Tonite I am listening to Amy Winehouse – Back to Black.

It somehow saddens me to see her singing in this video, knowing that she has passed away. What a strong voice, what a vulnerable person. The video clip is so openly about death that it heightens my sadness somehow – did she ever think about her death while shooting this video, while singing this song? Does anything that mattered to her when she was alive matter right now?

The answer is a clear no.

So, why do I keep get upset about the tinniest s.it? I am particularly agitable about someone at work the last few weeks. I want to get rid of this annoyance, these silly thoughts. I want to enjoy my moment and cherish everything I am grateful for. Yet, when was the last time I wrote my joy journal?  I increasingly believe that it is only the human nature to be engulfed in the little issues in the absence of apparently bigger issues.. Maybe I should be grateful that I have such small issues at the centre of my life right now.

……

The last two months have passed very fast…. I cannot put my finger on why. It is not like I was amazingly busy at work or out of work. It is strange. I wanted to live and be mindful of each day. Yet here I am at the beginning of March looking back two months and I cannot identify anything notable that happened in the last 60 something day… Strange.. Weird..

Something needs to change, I guess. First thing first is to find new projects at work and at personal life. It is boring to keep thinking and doing the same thing, going to the same places/stores, and buying the same types of food.

Where is my adventurous spirit?

Where is the curiosity? Once it was continuous. Now it is hard to find fast….

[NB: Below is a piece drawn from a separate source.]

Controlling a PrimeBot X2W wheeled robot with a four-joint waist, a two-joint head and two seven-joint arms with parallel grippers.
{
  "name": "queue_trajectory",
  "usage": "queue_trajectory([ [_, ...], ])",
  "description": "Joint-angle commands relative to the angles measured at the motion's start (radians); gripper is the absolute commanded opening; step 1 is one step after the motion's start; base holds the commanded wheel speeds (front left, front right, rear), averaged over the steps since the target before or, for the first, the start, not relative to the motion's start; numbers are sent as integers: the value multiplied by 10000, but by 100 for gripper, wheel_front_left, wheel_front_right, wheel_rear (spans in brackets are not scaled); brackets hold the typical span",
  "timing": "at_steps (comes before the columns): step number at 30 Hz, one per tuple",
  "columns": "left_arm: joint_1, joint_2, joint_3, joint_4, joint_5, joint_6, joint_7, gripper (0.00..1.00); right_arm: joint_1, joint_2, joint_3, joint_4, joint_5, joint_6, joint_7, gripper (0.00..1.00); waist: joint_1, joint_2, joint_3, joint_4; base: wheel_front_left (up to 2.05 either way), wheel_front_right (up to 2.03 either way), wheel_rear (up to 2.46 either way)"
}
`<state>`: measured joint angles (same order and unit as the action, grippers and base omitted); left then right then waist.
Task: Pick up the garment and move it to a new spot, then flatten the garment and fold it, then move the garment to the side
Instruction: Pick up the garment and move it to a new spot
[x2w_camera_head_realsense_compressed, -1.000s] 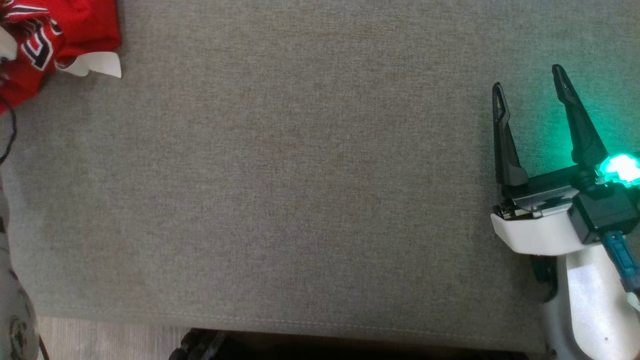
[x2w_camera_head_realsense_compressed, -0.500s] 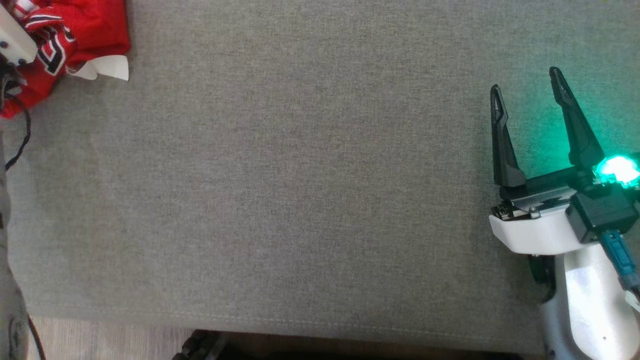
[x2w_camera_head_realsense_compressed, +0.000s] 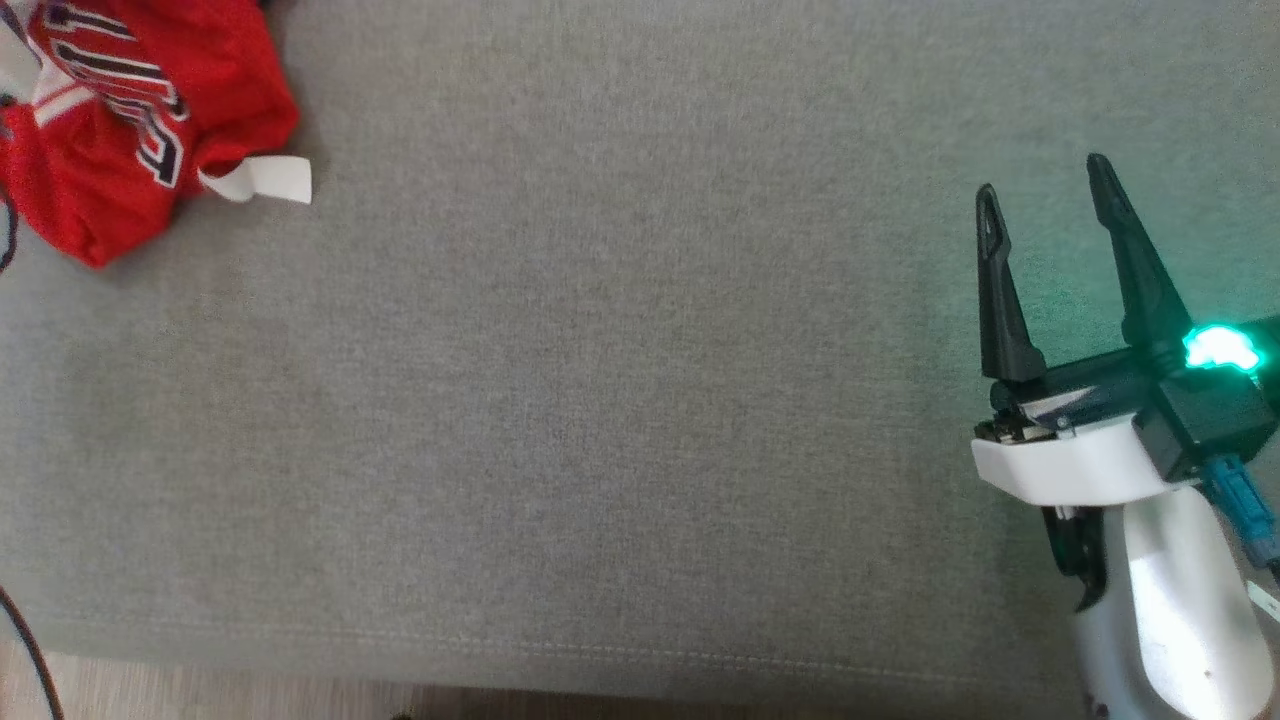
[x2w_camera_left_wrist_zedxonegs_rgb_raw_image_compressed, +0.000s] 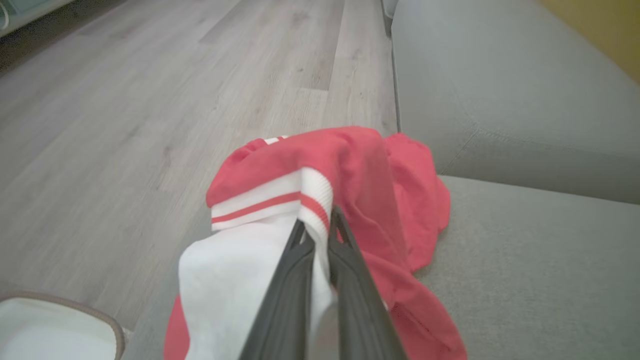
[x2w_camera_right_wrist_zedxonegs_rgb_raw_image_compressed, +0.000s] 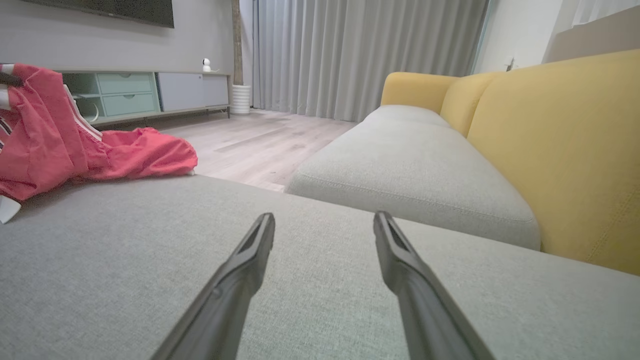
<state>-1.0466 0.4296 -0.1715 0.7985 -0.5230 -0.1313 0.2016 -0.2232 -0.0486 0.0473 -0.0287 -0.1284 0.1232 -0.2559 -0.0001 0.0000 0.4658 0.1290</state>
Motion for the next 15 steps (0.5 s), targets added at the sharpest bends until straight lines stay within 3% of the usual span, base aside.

Please do not tell me that I just got old.

I am ready for the new

Happy new year my friends; may all your good wishes come through and may you find health, love, opportunity, nice surprises, wonderful people around you, and fantastic experiences in your life this year and the years following it!

I am ready for this new chapter in my life. I have done something interesting this year and did not have any particular new year resolution or plan.

I am feeling perhaps that is the best, the most promising change in my life, even though it feels weird, out of ordinary… But I have a good feeling about this, too,  my friends, as this year I will live my life a little bit less structured and a little bit more spontaneous. This way I hope to see the life as it is rather than the way I would like to see it.

I declare 2016 is the beginning of leaving my inner protected and boring world and opening to life as a whole with more courage, with more spontaneity, and with more curiosity 🙂

happy new year 🙂

pacifying ourselves

I guess we all have times in our lives when we felt the need to pacify ourselves.

I have been feeling it since yesterday; I am not sure what bothers me, but the fact that I keep doing repetitive actions, such as cross words or puzzles, eat as I please, and spend money more liberally than before tells me that my subconsciousness is working on some feelings and I am unconsciously trying to keep my mind busy…. Or reward it.

In my experience, such periods of self-pacifications ends up with some realizations that hurt at first but then help re-structure myself, my thoughts, or my behavior. That is not always a negative experience; in fact I am curious now what the coming days will bring me. I hope to finally make the decisions that will further improve my life (such as quitting unnecessary expenses and unhealthy habits) or events or emotions that I need to finally face and then move on.

I welcome this episode with curiosity and with the acknowledgement that while it may disturb my emotional world, I know eventually it will be good for me.

self-appreciation: I thank myself for noticing this (life experience is a great thing 🙂 ), being curious about it, and having a healthy and mature stand about it.